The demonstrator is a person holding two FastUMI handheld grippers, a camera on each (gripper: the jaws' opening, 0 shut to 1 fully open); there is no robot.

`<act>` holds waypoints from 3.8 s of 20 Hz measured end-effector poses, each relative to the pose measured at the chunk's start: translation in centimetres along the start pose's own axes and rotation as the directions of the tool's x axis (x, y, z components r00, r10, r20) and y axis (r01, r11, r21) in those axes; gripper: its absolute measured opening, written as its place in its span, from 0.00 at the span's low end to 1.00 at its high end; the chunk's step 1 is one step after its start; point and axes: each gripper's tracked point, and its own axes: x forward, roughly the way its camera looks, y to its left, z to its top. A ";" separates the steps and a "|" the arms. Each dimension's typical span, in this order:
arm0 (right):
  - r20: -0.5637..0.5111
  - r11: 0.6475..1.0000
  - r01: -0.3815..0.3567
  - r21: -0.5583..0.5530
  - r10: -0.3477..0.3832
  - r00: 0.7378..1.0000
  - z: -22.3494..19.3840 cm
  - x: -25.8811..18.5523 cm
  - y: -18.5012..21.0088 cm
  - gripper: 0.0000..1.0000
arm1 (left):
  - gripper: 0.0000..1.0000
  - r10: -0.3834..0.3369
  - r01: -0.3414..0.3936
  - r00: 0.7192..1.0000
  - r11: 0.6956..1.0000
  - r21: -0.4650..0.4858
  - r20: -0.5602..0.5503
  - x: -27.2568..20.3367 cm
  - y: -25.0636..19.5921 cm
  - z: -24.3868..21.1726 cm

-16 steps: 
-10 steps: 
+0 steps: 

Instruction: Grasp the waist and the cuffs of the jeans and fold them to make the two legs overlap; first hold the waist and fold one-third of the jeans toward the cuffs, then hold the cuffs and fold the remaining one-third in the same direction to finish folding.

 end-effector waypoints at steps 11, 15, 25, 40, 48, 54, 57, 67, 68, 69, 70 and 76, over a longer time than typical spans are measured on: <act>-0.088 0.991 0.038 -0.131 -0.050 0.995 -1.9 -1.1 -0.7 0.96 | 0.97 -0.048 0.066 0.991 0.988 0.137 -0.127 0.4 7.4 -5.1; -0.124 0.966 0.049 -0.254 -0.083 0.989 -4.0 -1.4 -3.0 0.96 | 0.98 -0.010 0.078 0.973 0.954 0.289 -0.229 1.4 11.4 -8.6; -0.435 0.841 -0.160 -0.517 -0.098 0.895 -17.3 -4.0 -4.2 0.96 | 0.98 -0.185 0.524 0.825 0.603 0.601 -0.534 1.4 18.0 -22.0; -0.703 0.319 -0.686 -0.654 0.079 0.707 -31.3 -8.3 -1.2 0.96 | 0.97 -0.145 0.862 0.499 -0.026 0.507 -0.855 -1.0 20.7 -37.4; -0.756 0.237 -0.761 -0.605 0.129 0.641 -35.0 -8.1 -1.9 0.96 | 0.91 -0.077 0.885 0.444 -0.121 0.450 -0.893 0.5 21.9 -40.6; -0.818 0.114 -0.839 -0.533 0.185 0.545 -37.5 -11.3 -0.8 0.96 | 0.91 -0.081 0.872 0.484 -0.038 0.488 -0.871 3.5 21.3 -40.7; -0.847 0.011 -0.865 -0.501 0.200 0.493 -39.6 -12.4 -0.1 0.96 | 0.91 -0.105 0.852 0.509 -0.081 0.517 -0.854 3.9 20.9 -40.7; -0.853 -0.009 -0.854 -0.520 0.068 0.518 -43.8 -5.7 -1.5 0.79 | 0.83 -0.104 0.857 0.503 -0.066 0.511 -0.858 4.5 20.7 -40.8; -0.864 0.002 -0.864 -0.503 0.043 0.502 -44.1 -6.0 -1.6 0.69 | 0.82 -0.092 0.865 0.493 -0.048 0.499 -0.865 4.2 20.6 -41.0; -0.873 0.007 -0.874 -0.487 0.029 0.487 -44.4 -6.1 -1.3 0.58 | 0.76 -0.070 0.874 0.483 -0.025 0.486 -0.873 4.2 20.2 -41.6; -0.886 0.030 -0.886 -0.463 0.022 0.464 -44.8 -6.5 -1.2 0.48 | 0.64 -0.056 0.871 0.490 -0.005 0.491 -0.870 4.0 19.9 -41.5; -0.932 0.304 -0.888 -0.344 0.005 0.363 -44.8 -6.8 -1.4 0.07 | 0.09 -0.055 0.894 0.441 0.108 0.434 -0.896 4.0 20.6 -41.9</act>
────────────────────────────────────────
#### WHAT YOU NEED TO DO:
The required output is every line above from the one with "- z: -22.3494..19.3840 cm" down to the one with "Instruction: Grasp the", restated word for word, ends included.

#### THE COMPLETED TASK:
  - z: -22.3494..19.3840 cm
  - x: -25.8811..18.5523 cm
  - y: -18.5012..21.0088 cm
  - gripper: 0.0000..1.0000
arm1 (left):
  - gripper: 0.0000..1.0000
  - r10: -0.3834..0.3369
  - r01: -0.3414..0.3936
  - r00: 0.7192..1.0000
  - r11: 0.6956..1.0000
  - r21: -0.4650..0.4858
  - r20: -0.5602..0.5503
  - x: -27.2568..20.3367 cm
  - y: -25.0636..19.5921 cm
  - z: -24.3868..21.1726 cm

-16 steps: 
-10 steps: 
+0 steps: 

Instruction: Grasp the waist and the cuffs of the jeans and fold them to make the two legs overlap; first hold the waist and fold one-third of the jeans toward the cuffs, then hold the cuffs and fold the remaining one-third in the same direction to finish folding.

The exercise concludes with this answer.